▶ [TASK OBJECTIVE]
Go through the data and say how many lines include the string "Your"; return only the figure.

▶ [Entries taken from a collection]
——————
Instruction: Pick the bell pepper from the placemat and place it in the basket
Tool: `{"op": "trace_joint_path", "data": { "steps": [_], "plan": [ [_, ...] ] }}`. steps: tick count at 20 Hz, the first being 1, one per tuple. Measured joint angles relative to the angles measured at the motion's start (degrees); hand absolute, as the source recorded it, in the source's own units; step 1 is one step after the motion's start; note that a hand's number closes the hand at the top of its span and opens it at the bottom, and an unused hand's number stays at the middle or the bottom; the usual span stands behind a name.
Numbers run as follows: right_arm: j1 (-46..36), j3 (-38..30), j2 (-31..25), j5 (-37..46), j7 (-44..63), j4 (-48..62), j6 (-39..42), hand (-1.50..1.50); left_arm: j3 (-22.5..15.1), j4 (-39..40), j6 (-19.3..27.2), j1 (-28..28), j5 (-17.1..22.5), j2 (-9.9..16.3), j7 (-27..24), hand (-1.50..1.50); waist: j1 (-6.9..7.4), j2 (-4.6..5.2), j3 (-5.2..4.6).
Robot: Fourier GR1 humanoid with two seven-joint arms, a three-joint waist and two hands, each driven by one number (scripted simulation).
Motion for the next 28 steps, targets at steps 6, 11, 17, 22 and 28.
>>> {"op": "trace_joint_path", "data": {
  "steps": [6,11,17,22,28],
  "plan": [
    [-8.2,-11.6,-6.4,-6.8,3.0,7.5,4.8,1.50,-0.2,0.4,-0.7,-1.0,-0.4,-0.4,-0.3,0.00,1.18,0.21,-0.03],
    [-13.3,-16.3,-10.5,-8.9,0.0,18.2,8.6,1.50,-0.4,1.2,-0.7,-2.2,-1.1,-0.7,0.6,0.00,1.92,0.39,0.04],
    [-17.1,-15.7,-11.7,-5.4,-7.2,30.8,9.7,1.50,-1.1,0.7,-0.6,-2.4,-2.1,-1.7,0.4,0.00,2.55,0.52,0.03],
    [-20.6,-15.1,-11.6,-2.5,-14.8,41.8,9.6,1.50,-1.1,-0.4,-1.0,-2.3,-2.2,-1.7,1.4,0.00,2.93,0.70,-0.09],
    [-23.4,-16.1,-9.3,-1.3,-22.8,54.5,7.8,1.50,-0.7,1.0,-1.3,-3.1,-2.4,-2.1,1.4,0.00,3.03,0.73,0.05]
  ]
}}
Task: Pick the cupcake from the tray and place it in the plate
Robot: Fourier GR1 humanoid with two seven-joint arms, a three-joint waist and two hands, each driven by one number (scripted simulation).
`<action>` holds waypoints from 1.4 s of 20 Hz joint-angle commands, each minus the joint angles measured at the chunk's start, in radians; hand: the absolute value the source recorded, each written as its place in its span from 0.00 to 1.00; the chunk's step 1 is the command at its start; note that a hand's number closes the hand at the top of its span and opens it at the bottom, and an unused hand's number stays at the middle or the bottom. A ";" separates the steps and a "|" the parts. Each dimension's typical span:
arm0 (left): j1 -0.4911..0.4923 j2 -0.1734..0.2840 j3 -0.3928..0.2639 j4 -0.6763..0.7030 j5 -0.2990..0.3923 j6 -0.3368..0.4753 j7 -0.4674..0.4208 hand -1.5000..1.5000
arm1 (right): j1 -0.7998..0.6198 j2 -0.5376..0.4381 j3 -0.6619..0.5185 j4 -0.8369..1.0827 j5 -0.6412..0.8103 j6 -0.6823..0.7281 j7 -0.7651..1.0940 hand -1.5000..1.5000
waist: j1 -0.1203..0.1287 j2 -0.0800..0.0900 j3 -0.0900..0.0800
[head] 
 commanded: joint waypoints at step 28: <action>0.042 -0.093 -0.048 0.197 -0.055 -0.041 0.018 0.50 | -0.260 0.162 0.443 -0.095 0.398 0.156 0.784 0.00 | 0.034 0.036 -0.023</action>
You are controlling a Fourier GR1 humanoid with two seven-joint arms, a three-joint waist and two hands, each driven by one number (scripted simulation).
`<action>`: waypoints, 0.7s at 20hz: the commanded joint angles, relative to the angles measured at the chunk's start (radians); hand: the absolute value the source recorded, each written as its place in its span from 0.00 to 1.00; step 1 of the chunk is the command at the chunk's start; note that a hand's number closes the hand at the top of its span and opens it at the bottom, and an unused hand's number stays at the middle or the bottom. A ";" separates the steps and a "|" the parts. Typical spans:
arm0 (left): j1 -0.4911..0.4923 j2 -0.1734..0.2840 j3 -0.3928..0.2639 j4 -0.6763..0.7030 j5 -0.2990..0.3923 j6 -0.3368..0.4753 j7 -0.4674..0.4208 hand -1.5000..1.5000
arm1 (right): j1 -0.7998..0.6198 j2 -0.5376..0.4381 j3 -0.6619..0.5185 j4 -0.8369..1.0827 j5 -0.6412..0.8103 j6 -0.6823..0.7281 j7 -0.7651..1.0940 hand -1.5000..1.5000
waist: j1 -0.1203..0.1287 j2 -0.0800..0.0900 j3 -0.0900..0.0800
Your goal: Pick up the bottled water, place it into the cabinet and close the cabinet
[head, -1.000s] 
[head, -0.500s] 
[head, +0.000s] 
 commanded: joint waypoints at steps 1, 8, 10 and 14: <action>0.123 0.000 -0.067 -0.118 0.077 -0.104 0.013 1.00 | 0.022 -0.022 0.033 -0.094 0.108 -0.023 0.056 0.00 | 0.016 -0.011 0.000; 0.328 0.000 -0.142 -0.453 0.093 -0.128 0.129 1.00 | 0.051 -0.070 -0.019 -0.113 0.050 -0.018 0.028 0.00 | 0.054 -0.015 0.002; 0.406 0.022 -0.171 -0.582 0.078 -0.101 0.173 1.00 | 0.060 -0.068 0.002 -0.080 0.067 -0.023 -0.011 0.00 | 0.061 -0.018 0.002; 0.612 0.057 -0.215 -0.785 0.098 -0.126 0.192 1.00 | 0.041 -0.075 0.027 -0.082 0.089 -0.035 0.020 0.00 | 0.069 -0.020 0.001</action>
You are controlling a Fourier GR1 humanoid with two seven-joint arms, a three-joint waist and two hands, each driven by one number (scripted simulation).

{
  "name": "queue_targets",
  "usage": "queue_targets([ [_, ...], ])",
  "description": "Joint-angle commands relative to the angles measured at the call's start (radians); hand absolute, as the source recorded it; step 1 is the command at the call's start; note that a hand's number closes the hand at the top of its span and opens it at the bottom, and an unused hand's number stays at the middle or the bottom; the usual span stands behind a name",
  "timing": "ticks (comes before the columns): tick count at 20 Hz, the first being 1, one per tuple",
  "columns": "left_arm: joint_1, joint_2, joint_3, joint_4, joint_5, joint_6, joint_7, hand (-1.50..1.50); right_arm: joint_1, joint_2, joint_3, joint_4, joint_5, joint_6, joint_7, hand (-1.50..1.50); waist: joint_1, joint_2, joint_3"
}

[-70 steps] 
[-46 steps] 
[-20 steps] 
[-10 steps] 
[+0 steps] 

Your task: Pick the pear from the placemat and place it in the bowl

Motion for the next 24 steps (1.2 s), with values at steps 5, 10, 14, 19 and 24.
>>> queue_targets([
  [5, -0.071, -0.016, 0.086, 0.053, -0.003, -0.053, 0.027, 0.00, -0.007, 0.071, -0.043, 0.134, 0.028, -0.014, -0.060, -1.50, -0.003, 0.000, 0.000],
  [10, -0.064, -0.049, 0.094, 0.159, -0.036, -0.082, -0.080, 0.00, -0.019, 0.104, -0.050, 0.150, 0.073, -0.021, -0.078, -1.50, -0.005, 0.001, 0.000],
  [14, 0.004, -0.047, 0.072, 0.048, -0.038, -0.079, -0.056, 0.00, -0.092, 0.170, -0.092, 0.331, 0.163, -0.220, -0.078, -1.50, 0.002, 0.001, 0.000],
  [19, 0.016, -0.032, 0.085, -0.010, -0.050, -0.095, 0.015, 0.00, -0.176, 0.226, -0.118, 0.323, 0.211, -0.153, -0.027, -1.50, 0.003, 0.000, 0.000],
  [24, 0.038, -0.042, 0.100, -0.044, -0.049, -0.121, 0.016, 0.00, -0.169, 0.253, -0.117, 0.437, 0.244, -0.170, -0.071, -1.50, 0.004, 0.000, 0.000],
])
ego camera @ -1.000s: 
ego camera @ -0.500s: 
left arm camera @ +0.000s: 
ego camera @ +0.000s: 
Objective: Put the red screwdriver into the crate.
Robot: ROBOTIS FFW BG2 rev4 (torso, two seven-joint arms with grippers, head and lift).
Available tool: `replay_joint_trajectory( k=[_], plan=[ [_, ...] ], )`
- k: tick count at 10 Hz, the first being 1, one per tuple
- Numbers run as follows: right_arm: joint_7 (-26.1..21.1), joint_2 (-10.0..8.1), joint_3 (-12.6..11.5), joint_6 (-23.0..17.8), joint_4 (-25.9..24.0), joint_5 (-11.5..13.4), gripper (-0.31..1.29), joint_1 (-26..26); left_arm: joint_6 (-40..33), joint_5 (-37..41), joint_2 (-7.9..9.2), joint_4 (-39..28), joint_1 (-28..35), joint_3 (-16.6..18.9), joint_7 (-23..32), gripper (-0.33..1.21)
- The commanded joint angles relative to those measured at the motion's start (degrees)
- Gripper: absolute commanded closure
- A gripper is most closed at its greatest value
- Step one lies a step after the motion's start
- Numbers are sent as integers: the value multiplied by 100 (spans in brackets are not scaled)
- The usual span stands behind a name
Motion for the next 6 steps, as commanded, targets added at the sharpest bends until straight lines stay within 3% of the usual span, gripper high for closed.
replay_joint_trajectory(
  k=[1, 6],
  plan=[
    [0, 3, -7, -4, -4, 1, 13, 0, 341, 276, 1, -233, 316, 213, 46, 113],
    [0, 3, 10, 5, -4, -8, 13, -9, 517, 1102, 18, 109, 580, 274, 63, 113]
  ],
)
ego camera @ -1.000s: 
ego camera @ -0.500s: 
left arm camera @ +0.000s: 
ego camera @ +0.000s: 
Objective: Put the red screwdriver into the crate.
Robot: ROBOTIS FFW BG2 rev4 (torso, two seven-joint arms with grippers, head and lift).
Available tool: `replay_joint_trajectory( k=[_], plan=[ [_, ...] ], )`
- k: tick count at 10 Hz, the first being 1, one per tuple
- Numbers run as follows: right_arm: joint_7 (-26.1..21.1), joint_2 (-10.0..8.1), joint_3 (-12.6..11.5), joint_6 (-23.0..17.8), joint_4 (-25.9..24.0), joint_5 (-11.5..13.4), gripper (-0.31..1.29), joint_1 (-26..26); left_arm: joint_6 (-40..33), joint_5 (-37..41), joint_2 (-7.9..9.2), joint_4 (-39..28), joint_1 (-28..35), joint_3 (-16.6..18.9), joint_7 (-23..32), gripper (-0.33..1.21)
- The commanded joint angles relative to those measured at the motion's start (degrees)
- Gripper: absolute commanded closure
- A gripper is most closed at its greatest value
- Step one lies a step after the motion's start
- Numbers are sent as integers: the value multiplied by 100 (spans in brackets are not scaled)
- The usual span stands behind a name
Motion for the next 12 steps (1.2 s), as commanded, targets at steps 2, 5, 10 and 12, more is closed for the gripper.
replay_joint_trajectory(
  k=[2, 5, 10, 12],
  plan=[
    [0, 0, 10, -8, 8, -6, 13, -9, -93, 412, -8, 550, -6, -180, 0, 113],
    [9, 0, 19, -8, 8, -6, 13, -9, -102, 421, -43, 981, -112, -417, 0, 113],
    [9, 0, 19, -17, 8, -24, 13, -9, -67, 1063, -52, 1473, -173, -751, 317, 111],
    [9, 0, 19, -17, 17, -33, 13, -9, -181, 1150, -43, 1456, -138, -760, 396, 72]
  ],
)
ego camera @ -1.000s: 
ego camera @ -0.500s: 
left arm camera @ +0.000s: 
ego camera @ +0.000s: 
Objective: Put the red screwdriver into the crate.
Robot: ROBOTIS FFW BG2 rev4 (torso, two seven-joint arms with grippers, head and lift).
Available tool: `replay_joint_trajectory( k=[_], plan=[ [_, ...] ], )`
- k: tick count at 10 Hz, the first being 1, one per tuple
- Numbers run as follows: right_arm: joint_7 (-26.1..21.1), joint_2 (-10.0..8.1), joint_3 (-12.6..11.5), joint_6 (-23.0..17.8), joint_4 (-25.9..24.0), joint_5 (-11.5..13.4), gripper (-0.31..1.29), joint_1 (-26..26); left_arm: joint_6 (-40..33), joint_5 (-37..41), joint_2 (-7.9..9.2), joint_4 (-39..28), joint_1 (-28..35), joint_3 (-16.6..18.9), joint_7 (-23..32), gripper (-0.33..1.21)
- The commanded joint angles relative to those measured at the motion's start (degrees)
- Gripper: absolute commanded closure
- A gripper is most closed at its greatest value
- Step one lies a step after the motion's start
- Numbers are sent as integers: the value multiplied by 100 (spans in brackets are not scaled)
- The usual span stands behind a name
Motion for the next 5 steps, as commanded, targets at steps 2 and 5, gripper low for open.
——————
▶ [TASK ANSWER]
2